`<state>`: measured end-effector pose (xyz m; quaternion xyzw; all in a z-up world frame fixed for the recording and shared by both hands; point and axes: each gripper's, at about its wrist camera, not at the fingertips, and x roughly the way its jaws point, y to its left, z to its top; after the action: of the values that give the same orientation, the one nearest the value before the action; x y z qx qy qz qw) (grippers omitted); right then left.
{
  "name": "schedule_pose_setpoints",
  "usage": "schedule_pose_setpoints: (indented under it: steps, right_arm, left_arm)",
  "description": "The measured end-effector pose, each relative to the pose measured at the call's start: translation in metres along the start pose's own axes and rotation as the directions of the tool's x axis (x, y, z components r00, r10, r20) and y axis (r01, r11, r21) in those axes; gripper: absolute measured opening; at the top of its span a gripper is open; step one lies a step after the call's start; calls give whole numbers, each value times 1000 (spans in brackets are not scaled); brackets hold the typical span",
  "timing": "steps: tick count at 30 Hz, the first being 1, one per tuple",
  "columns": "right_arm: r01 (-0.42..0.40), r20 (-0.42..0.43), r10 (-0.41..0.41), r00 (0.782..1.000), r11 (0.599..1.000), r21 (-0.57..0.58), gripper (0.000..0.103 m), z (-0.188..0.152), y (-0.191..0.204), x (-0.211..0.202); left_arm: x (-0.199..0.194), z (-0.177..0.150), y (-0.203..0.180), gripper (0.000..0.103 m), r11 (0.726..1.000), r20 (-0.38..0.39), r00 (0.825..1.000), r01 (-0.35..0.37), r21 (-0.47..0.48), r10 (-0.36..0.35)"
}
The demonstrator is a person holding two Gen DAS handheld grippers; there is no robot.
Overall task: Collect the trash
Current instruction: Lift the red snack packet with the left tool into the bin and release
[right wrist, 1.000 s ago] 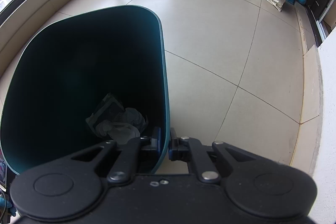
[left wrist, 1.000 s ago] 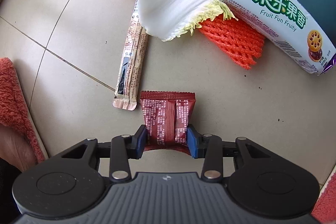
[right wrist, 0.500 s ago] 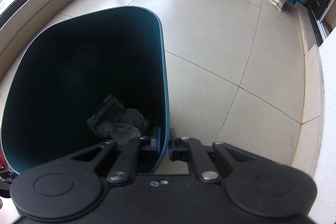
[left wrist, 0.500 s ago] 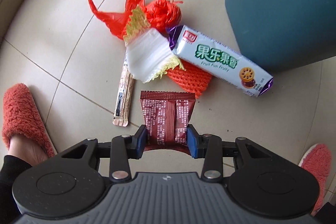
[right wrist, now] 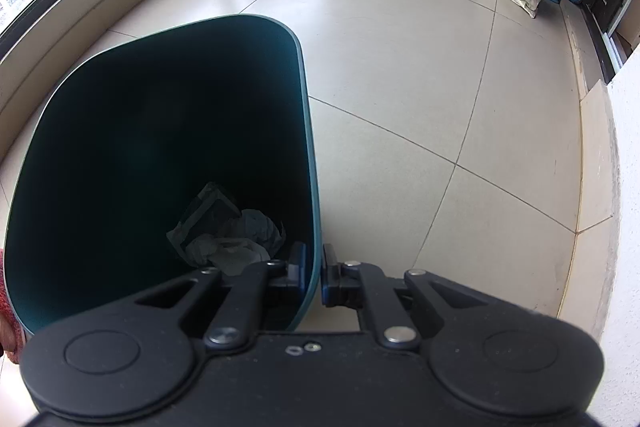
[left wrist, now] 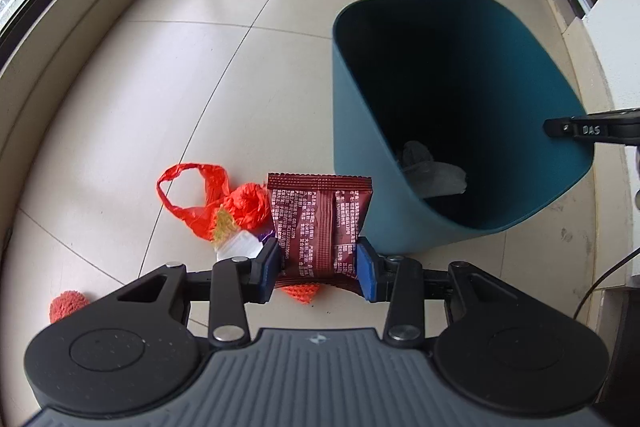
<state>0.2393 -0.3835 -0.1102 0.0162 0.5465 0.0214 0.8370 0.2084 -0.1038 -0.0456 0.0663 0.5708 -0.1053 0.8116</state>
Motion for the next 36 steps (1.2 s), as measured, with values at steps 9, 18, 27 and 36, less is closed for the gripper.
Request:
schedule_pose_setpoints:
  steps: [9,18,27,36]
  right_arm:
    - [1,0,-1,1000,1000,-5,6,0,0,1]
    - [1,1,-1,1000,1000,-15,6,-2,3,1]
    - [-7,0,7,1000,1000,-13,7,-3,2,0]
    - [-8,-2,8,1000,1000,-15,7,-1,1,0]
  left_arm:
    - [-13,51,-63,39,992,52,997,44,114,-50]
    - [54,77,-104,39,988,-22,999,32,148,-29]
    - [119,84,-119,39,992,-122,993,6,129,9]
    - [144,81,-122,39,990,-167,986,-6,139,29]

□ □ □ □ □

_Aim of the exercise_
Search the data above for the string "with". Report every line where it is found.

_Task answer_
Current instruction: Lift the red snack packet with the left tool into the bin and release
Motion for the next 36 steps (1.2 s), as measured, with values at steps 9, 18, 27 and 36, less is closed for the gripper.

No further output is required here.